Gift of Work

Gift of Work June 4, 2015

RJ Snell’s Acedia is about acedia. But before he gets to his extended analysis of that vice, he offers a superb, brilliantly brief, ontology and anthropology, drawing on the resources of Trinitarian theology and the book of Genesis.

Among other things, Snell emphasizes the gift that is human work, a gift first given to an unfallen Adam in what is known in Reformed circles as the “dominion mandate.” (In a footnote [38, fn 9], and rightly criticizes the Reformed treatment of this topic for its insufficient attention to “the church, sacraments, salvation.”) Snell observes that Christians sometimes view the mandate “as supporting a ‘cultural of exploitation,’” but makes it clear that this is not the thrust of the command to Adam: “if the mandate reflects the character of God, and God is fundamentally self-communicative love, then the mandate to subdue the world would best be read as a vocation of self-donation, even if suggesting human mastery.” Work is transitive, and thus affects the objective world, but, citing John Paul II’s Laborem Exercens, Snell argues that “the subject of work is the human, and the mandate of dominion is as much about the human who ‘manifests himself and confirms himself as one who dominates’” (28). Labor is not necessarily self-alienating; the creation design is that we find ourselves in our labor.

Human dominion isn’t exploitation when it is carried out according to “a thing’s own ‘rhythm and . . . logic’” (42, citing Ratzinger). Snell adds, “work which violates the proportionality and integrity of a thing, according to a thing’s own act of existence, deforms it” (42). We are to work with things “without in any way violating their inner logic” (45, emphasis added). He cites Romano Guardini’s wonderful illustration of sailing a boat: “Those who control this ship are still very closely related to the wind and the waves. They are breast-to-breast with their force. . . . We have here real culture – elevation above nature, yet decisive nearness to it” (43).

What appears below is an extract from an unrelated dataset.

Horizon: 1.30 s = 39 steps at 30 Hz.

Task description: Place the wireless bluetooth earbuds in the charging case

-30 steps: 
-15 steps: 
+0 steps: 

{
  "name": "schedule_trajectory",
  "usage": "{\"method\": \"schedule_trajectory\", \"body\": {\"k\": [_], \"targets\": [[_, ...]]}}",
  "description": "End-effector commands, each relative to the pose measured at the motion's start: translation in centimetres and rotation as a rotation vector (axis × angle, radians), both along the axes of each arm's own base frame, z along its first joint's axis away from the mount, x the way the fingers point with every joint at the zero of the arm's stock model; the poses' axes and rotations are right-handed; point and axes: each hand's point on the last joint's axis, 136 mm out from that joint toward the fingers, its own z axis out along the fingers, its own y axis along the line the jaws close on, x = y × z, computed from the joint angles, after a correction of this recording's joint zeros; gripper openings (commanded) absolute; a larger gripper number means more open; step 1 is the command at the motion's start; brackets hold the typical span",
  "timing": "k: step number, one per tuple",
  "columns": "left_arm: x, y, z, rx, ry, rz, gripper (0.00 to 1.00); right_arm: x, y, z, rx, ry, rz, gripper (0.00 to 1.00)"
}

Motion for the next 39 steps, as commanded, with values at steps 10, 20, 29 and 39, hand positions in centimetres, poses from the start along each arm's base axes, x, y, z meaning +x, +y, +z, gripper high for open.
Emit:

Which I may or may not agree with. No doubt, “intelligent use improves the soil” (49); undergrazing can be as damaging as overgrazing. Most of the challenging questions, though, aren’t of the Wendell Berryish variety: Is it proportionate to the integrity of silicon to turn it into micro-chips? It is part of the inner logic of metals and other materials for us to construct them into airplanes or skyscrapers? Am I decisively near to nature when I’m reading Snell’s book in order to write a blog post on my computer? I don’t feel near to nature; but does that mean I’m not engaged in cultural activity? Without more specific guidance, it’s hard to know what deforms and what doesn’t, what counts as genuine culture and what is . . . something else.

In any case, Snell makes it clear that “there is no indication that God intended humans to keep the garden in its original condition without effecting any change whatsoever; like a servant charged to meticulously maintain the owner’s vision. . . . Rather than rejecting the results of human work and culture, God seems to welcome them, now transformed and redeemed, into his vision of final righteousness and peace” (38-9; Snell cites Isaiah 60).

One of Snell’s tests of good work is to ask whether it can “fill the temple”: “Is this the sort of work I could present to God and God’s people as a ‘house warming’ gift which would adorn the halls of the temple forever?” (52). A great question. It’s the final question of all human labor.